Without forgetting Luis Serra, the group's unofficial photographer. "Because he had the best camera and was always ready," Serra himself jokes at the presentation of this exhibition that will be open until the end of May. Over time, others would be added to them, such as Jordi Beltran, a regular voice on RAC1, a precursor to an innovative way of understanding radio.

All of them, as individuals, have been finding their place in the Catalan cultural landscape, especially in the eighties and nineties. As a generation, however - as founders of the FVI - they are a lost generation. Or unknown. Until now, at least. Visual Origen shows part of their work as a group and vindicates them. And he also claims, with the projection of his films and television programs, such as the legendary Arsenal, on TV3, his essential function to understand everything that would come later.

"In those times everything was darkness," says Eugenia Balcells. "Then a match was lit and that humble match, which was us, revealed another, less dark reality." "We had a subversive perspective on art," adds Beltran. The FVI, as a cohesive group, did not last long. Just a couple of years.

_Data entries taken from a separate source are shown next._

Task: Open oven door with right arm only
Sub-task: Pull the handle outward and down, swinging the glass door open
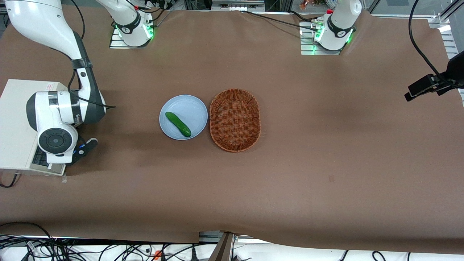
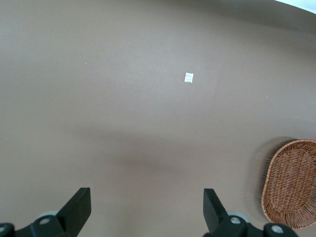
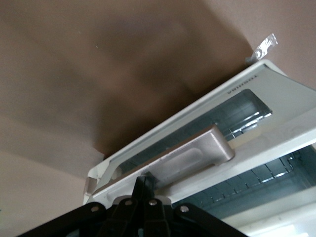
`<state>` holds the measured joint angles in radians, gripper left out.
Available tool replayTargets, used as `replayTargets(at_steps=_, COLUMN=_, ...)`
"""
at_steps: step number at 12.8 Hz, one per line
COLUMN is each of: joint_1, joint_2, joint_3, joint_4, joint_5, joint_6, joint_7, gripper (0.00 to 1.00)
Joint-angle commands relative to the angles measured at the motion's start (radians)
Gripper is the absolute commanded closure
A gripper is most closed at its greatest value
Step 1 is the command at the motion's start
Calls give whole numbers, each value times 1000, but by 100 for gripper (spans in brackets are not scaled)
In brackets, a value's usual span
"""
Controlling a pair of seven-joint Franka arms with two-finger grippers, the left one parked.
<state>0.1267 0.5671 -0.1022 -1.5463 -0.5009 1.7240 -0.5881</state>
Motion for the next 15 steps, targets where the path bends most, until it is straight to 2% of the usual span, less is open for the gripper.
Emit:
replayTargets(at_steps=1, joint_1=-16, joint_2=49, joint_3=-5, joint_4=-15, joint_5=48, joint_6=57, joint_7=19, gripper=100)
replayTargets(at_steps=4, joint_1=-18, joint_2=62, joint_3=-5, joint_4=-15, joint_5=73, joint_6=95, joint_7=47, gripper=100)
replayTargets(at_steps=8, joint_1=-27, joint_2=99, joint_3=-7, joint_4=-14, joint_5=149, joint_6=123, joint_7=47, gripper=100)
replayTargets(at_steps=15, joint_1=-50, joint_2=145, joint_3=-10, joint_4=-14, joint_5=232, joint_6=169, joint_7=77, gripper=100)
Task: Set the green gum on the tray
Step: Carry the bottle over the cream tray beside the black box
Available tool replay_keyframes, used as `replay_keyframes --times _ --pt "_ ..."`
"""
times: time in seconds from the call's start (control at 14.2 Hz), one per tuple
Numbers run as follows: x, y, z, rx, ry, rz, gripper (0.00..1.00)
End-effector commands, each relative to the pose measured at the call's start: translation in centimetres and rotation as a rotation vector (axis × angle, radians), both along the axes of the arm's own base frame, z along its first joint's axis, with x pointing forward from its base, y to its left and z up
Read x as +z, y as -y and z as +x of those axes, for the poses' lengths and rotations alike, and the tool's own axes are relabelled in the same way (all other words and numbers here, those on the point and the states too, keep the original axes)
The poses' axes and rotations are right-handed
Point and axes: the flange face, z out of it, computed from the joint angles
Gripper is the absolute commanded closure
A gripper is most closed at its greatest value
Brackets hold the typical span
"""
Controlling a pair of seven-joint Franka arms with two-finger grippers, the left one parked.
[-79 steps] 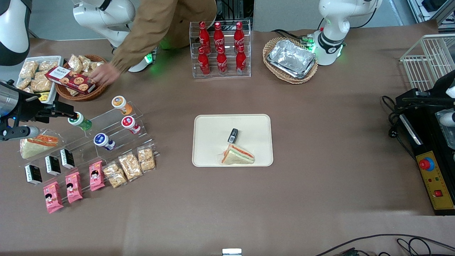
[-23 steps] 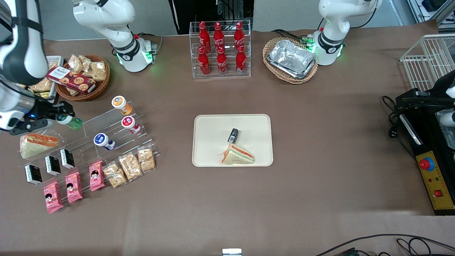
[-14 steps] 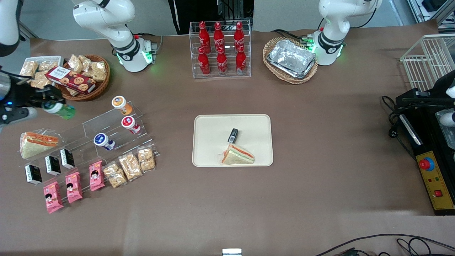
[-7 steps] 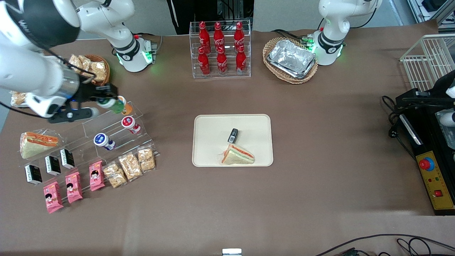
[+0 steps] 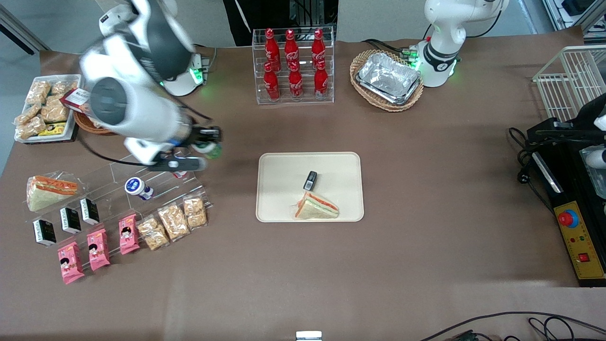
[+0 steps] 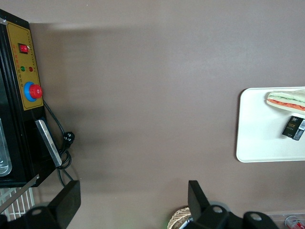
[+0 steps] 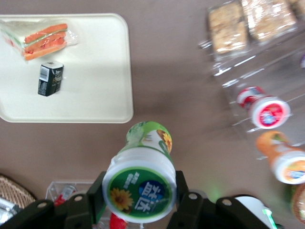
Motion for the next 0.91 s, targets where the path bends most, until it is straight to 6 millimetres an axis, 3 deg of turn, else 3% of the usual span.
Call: replay_keyframes --times 0.0,0.35,0.56,0.63,0.84 --pt "-4.5 -5.7 -1.1 -0.045 0.016 -0.025 0.68" --pt "-13.2 -10.9 -1.1 -0.052 0.066 0.009 0.68" --pt "-19.1 -11.6 -2.1 -0.056 0.117 0.003 0.67" --pt "-20.6 -13.0 -3.4 -0.043 0.140 0.014 0.67" --pt "-23.1 -13.5 -4.3 -0.046 0.160 0.015 0.67"
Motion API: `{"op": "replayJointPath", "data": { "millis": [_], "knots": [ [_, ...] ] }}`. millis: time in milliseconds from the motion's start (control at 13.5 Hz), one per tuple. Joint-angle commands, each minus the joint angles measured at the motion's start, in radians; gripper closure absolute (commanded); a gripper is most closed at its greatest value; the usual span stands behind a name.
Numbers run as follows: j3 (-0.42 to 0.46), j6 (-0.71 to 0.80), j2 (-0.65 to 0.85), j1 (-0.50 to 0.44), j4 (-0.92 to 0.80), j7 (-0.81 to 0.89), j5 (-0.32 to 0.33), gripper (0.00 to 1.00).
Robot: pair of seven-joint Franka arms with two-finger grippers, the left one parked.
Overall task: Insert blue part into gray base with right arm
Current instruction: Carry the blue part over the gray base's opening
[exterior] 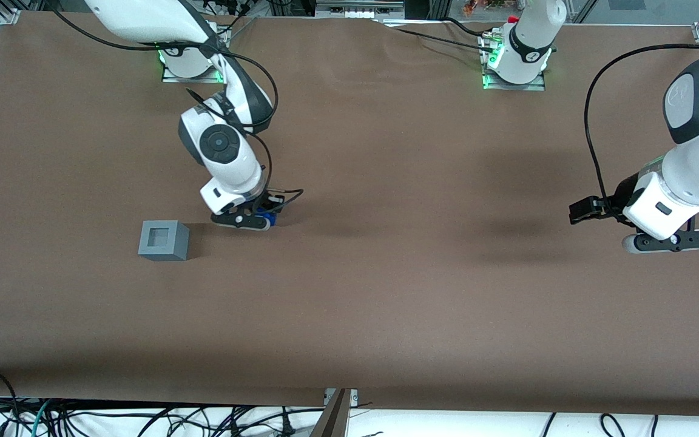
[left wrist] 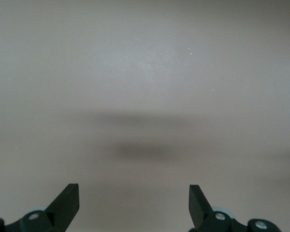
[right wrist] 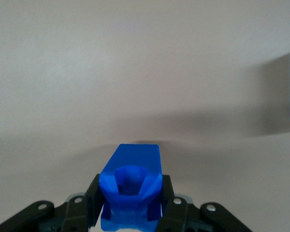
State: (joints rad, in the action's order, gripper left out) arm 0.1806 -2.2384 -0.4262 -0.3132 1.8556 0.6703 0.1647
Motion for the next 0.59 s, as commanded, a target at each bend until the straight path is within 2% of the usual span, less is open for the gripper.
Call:
{"op": "replayJointPath", "data": {
  "millis": [0,74,371,520],
  "knots": [
    [-0.073,0.159,0.023,0.005,-0.102,-0.168,-0.013,0.70],
    [-0.119,0.175,0.036,0.008,-0.107,-0.251,-0.039,0.71],
    [-0.330,0.209,0.095,0.017,-0.104,-0.648,-0.212,0.71],
    [-0.394,0.233,0.113,0.017,-0.092,-0.710,-0.226,0.71]
  ]
}}
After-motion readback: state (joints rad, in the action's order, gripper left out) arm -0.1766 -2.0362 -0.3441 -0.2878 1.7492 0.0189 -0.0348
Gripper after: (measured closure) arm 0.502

But his legacy is long, even today. "When everything was yet to be done and everything was still possible," says Manuel Huerga.

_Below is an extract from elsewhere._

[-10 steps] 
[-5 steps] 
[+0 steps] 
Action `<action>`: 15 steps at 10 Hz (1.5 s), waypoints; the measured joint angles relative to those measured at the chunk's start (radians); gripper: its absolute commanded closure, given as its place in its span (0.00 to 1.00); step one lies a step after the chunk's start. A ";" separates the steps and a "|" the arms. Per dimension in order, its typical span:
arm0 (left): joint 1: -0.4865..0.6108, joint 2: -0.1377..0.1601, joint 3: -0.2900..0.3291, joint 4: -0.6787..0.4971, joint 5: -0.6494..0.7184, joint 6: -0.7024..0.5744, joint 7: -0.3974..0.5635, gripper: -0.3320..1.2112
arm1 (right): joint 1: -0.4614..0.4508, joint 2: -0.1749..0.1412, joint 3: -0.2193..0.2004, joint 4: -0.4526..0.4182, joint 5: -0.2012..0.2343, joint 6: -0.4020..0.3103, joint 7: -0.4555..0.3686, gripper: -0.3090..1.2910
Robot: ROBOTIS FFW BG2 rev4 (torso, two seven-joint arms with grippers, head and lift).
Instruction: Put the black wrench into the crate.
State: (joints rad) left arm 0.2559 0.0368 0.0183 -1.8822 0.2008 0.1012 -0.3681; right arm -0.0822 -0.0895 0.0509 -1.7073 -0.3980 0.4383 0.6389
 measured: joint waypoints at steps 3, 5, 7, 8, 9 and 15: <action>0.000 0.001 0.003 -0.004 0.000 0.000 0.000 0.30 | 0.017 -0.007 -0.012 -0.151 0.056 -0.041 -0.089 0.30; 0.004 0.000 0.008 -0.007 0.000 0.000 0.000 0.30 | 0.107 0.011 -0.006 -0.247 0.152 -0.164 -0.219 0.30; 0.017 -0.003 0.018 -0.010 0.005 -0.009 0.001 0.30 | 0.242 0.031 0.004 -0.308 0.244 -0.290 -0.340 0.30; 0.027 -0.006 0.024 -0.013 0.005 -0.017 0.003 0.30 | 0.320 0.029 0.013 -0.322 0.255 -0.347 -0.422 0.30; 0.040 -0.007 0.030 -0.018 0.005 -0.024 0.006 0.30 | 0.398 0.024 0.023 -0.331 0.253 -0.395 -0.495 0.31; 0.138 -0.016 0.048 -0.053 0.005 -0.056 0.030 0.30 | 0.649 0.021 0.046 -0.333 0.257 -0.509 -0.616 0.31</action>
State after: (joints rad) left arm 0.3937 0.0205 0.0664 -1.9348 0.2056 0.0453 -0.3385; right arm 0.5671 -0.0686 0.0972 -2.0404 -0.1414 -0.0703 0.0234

All members of FVI recognize the teaching of Eugeni Bonet. "Almodóvar called him every time he came to Barcelona," recalls Juan Bufill. "It was essential for him, at a time when Almodóvar was one of the most authoritative voices in what we called experimental cinema."

Bonet himself, if you ask him, doesn't really know why this admiring recognition from his colleagues. “Maybe for the same reason they kicked me out of Star magazine,” Bonet jokes. “Because he wrote about strange films that no one had seen, sometimes not even myself.” Modesto, it should be Huerga who highlights his work in the meeting. "We were all in tow of his wisdom," says the director of Salvador, who is currently finalizing the film Parenostre, about the figure of Jordi Pujol (Josep Maria Pou) and Marta Ferrusola (Carme Sansa).

It was precisely Ferrusola, Bofill recalled, who called TV3 to ask the management to "end this anarchist program." It refers to Arsenal, an unclassifiable television proposal, even today, which was on the air between 1985 and 1987. Fortunately, the reviled Alfons Quintà, a character with a dark end, including the murder of his wife, and who was then director of TV3, did not He heeded the suggestions of the first lady of the Catalan government.

"There were about forty programs," Bufill recalls, "in which sooner or later a good part of the FVI components participated." In the Visual Origen exhibition you can see program number 33, made by Manuel Huerga, with a script by Bufill and Beltran. There is a review of the 32 previous programs. A good summary of what has been the contribution of the FVI collective to the history of audiovisuals, those “anarchists”, according to Marta Ferrusola.